Before the coming of the Europeans, the Indians were entirely unacquainted with the use of iron. They were obliged to supply the want with sharp stones, shells, claws of birds and wild beasts, pieces of bone and other things of that kind, whenever they intended to make hatchets, knives and such like instruments. From whence it appears they must have led a very wretched life. Their hatchets were made of stone, in shape similar to that of wedges used to cleave wood, about half a foot long, and broad in proportion; they are rather blunter than our wedges. As this hatchet must be fixed with a handle, there was a notch made all around the thick end. To fasten it, they split a stick at one end, and put the stone between it, so that the two halves of the stick came into the notches of the stone; then they tied the two split ends together with a rope or something like it, almost in the same way as smiths fasten the instruments with which they cut off iron, to a split stick. Some of these stone hatchets were not notched or furrowed at the upper end, and it seems that they only held these in their hands to hew or strike with them, and did not make handles to them. Some were made of hard rock or stone. Fish hooks were made of bones or birds' claws.

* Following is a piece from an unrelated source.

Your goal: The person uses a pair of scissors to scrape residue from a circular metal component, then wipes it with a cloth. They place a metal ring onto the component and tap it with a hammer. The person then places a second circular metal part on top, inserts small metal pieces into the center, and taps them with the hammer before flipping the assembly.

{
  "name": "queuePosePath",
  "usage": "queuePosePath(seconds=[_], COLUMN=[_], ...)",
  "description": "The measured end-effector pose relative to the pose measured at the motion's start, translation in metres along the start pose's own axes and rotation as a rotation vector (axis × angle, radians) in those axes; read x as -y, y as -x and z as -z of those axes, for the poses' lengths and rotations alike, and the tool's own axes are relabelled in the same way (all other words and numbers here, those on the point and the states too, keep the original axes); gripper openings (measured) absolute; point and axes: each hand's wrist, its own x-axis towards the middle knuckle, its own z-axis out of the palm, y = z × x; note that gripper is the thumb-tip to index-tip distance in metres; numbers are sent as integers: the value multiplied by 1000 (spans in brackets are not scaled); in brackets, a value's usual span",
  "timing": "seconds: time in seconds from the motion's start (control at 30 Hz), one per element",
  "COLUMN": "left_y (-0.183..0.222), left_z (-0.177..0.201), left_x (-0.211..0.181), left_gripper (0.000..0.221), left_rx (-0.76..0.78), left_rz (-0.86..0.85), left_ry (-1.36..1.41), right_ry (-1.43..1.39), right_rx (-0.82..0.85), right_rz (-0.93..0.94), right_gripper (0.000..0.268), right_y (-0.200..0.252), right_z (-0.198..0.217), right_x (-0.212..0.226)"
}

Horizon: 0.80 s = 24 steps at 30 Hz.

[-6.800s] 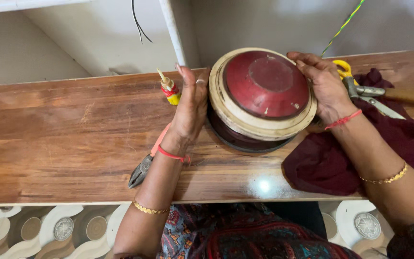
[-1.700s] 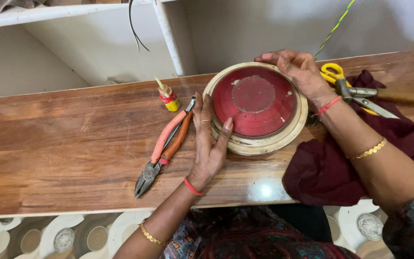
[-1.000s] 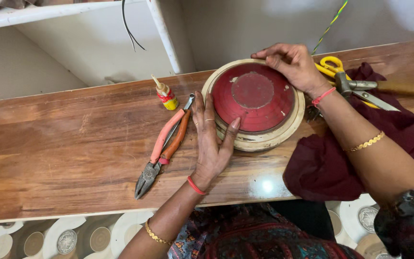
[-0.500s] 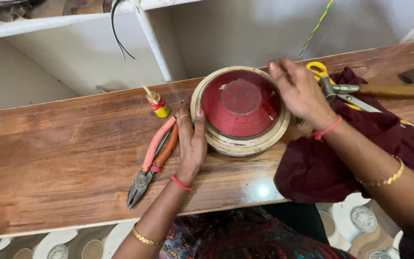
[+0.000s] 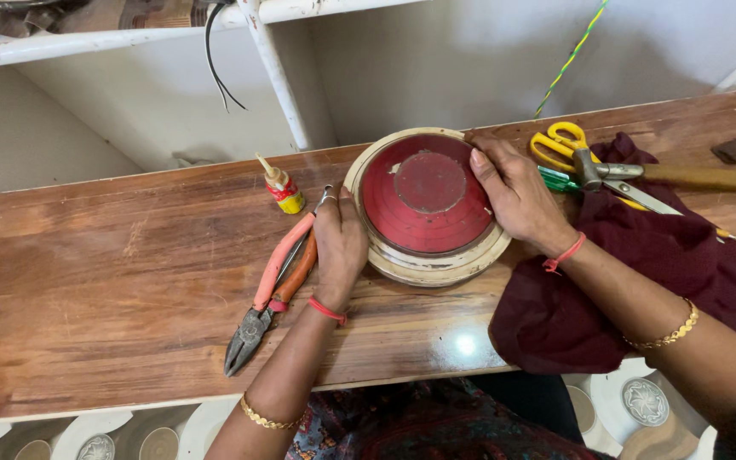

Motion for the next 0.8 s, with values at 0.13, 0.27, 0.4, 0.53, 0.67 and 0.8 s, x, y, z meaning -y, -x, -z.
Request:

* Professor Kalm was a Swedish botanist, naturalist, and agricultural economist. The Royal Swedish Academy of Sciences sent him in 1747 to North America to bring back seeds and plants that might be useful. See "Pehr Kalm", from Wikipedia, (https://en.wikipedia.org/wiki/Pehr_Kalm : accessed 15 Feb 2021).
-"A History of Monmouth and Ocean Counties", Edwin Salter, 1890, E. Gardner & Son Publishers, Bayonne, N. J., pp. 64--67.